• [DIRECTIONS FOR THIS TASK]:
In the data below, find each line containing the string "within" and return it.

• [INFORMATION SUPPLIED]:
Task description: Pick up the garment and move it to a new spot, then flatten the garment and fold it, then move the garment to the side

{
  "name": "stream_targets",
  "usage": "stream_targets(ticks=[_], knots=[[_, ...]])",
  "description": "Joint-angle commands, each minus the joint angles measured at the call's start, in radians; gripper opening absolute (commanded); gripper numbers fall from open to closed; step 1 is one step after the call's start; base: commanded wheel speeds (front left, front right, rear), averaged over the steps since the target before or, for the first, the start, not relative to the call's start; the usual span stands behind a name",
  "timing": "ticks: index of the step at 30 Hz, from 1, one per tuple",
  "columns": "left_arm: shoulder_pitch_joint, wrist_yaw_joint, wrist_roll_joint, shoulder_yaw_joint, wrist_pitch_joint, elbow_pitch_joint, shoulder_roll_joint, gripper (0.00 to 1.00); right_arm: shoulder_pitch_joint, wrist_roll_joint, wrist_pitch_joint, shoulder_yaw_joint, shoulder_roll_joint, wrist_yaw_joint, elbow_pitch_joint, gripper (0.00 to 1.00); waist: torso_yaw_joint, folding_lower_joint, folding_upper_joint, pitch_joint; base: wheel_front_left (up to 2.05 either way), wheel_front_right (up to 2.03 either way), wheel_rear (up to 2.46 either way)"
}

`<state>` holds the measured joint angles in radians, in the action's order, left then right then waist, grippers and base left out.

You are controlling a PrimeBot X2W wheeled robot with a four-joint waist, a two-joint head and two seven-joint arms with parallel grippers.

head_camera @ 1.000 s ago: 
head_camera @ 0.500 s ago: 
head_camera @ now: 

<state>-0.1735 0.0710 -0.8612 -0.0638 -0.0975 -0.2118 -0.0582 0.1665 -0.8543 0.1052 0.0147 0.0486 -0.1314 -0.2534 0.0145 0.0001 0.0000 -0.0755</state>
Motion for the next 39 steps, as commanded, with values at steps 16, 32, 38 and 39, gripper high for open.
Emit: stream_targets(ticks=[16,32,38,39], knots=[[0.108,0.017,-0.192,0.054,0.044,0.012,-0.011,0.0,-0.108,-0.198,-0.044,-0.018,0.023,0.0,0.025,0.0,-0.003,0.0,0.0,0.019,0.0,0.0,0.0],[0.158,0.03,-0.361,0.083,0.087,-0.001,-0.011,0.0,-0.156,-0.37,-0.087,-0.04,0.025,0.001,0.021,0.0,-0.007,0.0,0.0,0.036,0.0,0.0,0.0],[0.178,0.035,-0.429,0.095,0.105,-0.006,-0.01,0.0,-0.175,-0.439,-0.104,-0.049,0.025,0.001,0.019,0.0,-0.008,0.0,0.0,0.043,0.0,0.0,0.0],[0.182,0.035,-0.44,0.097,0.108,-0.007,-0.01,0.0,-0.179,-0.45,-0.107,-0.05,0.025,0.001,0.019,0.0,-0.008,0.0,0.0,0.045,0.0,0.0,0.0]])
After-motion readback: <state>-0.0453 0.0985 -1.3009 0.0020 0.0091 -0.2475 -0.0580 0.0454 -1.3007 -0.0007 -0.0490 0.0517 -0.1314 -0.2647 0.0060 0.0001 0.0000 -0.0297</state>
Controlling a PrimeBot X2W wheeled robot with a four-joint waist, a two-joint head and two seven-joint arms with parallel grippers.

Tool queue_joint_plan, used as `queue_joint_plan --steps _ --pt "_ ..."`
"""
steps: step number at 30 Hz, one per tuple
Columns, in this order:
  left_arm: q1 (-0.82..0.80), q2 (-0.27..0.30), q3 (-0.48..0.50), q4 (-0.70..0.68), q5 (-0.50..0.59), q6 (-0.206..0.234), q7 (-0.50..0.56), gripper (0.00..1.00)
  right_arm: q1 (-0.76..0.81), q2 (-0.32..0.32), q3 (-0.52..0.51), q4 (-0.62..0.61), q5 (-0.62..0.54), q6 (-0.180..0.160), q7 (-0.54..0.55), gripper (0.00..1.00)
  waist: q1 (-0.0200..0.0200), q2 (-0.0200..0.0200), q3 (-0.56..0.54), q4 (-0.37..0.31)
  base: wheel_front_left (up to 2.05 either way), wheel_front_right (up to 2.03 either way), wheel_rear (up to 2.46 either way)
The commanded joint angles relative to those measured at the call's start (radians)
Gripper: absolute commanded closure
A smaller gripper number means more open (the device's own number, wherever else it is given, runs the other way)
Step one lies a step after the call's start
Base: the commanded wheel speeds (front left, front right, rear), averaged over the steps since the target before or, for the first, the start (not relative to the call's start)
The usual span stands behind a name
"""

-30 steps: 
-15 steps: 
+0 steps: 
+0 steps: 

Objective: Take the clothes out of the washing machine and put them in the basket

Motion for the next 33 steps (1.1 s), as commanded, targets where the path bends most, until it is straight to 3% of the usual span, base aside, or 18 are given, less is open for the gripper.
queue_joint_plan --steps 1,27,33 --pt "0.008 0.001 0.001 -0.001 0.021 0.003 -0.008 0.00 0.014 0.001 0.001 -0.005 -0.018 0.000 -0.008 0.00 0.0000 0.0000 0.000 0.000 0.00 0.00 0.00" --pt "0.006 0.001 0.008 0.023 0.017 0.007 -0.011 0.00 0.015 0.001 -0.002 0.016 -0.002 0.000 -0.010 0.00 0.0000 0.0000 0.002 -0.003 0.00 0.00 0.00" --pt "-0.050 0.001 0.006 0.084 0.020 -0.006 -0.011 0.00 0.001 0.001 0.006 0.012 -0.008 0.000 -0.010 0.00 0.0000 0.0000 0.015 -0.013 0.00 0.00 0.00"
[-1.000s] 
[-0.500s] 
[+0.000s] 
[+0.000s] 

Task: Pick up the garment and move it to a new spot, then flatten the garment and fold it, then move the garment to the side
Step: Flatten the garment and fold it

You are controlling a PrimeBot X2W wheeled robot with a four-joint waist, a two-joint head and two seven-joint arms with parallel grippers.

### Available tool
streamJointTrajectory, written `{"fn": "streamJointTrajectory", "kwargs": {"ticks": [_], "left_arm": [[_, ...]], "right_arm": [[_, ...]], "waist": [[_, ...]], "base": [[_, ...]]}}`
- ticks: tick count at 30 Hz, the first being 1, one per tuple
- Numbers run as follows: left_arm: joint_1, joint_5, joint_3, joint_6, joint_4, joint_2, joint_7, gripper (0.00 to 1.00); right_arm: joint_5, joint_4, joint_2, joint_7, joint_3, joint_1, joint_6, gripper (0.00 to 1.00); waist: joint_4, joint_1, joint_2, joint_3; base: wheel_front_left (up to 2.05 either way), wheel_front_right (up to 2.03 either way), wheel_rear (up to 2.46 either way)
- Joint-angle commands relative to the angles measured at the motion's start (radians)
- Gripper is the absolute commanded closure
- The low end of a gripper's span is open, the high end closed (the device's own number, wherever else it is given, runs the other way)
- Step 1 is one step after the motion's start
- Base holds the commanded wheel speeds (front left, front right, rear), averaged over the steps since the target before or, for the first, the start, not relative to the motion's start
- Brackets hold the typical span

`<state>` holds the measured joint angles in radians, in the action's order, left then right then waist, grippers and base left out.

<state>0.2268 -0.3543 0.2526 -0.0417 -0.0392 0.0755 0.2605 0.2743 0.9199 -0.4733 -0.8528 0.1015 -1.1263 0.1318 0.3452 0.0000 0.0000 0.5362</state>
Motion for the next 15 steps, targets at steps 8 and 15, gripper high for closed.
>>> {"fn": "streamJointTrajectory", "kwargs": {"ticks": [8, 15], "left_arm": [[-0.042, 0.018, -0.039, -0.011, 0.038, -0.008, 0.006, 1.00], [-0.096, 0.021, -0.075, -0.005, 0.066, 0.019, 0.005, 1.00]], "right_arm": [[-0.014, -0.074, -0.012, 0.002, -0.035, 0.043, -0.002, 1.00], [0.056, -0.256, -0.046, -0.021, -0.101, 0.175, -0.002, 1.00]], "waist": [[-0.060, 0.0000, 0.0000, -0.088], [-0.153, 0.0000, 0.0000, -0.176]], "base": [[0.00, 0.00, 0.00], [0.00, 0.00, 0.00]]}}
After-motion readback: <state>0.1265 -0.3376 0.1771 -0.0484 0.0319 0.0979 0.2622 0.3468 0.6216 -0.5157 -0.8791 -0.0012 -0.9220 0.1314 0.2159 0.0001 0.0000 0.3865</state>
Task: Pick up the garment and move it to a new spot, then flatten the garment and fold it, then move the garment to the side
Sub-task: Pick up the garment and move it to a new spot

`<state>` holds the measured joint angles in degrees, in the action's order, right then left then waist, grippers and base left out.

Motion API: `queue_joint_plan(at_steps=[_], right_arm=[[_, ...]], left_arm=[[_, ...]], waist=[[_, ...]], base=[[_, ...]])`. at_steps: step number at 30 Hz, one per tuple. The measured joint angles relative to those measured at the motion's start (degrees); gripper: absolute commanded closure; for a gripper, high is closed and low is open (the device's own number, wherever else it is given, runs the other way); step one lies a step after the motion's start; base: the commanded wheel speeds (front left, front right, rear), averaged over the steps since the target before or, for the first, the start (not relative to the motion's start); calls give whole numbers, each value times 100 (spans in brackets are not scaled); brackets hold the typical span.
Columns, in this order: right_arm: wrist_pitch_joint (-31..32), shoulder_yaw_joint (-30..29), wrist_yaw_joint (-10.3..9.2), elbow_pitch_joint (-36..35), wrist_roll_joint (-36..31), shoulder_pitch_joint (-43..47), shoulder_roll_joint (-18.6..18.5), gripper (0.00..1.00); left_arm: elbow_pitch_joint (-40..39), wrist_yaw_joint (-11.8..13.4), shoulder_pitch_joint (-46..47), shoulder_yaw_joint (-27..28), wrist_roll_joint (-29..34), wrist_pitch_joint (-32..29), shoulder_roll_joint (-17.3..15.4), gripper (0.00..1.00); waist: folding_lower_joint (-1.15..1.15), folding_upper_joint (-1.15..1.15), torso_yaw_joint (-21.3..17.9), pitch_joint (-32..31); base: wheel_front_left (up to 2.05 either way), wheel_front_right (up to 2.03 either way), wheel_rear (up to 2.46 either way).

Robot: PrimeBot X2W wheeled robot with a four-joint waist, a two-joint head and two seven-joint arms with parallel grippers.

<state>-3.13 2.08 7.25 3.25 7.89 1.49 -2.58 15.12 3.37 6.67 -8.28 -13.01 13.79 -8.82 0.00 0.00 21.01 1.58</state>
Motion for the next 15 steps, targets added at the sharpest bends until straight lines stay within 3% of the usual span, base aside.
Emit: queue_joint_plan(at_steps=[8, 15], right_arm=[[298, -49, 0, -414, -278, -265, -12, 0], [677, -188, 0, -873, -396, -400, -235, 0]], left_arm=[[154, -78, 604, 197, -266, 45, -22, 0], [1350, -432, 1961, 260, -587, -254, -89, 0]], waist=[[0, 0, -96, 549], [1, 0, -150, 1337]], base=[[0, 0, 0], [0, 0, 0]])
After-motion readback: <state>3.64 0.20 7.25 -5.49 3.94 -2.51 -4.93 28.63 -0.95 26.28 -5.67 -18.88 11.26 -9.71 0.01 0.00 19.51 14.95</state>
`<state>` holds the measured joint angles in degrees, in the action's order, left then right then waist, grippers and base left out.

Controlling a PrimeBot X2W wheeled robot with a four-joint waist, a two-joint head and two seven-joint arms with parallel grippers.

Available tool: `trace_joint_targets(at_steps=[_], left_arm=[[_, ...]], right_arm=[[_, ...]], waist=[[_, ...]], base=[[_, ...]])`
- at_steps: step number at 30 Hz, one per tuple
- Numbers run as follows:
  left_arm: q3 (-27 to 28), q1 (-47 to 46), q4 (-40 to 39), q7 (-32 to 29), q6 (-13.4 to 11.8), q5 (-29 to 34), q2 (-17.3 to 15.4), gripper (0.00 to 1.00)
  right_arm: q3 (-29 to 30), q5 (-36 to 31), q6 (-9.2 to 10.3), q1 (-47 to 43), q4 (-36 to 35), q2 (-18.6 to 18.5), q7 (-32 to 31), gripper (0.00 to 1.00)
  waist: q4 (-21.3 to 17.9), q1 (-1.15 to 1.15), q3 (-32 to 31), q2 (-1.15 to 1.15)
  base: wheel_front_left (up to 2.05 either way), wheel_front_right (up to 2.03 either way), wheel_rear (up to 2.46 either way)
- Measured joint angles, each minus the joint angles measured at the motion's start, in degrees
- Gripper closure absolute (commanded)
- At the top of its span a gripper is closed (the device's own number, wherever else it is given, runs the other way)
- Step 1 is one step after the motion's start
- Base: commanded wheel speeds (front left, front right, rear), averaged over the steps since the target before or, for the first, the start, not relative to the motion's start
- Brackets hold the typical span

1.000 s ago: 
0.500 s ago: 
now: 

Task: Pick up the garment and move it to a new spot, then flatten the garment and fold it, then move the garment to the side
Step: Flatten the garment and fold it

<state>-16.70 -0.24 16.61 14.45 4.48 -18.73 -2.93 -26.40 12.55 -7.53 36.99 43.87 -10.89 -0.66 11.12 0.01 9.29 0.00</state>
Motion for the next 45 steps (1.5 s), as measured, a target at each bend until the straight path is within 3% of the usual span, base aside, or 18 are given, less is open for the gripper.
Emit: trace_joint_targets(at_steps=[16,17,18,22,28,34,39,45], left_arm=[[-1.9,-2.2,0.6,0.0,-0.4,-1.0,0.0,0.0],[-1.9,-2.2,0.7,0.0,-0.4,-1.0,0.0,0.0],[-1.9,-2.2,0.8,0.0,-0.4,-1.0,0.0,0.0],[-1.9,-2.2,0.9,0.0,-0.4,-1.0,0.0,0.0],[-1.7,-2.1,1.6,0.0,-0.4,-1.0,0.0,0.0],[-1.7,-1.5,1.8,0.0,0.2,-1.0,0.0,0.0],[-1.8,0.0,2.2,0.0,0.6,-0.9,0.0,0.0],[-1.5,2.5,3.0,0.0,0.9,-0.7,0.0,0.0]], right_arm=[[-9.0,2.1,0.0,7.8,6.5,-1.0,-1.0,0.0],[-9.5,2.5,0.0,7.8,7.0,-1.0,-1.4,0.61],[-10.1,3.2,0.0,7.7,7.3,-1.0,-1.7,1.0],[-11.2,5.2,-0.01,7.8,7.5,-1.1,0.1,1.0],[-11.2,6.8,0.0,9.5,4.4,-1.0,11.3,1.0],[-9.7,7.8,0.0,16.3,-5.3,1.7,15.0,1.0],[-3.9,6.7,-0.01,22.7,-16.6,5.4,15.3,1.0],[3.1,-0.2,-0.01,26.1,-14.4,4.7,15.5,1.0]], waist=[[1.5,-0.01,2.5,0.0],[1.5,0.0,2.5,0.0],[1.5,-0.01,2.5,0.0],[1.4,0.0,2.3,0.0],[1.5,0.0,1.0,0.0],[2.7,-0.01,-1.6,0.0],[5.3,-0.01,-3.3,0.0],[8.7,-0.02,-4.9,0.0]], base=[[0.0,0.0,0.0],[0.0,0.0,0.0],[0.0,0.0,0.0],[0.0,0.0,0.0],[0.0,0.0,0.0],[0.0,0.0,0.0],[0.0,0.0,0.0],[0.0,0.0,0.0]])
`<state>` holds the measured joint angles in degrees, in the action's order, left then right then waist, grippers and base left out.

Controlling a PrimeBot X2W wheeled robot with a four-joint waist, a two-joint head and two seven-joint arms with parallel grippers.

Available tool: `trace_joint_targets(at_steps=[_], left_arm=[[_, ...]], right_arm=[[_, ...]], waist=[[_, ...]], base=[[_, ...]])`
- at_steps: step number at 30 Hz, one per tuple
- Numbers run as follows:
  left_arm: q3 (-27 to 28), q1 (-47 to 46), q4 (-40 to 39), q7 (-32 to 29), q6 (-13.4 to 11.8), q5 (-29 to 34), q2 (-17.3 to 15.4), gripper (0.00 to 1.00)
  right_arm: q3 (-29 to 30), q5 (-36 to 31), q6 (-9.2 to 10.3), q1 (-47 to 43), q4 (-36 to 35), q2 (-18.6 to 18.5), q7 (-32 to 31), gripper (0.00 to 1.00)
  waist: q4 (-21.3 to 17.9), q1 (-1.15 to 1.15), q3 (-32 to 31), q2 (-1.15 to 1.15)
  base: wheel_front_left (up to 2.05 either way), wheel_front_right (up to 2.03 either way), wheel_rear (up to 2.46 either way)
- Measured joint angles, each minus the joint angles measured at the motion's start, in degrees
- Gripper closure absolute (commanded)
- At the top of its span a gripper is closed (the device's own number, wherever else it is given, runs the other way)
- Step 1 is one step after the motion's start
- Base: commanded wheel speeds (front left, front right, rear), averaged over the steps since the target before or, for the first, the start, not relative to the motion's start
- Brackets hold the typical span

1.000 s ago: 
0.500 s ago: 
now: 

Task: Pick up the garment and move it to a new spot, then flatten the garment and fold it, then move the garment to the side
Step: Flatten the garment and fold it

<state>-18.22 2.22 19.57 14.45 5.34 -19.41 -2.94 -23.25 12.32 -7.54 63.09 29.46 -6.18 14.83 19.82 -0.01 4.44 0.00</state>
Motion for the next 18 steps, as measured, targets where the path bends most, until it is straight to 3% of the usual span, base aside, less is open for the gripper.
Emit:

• [RESULT FOR THIS EXERCISE]:
Motion for the next 15 steps, targets added at the sharpest bends until straight lines stay within 3% of the usual span, base aside.
Motion for the next 45 steps (1.5 s), as measured, a target at each bend until the straight path is within 3% of the usual span, base aside, or 18 are given, less is open for the gripper.

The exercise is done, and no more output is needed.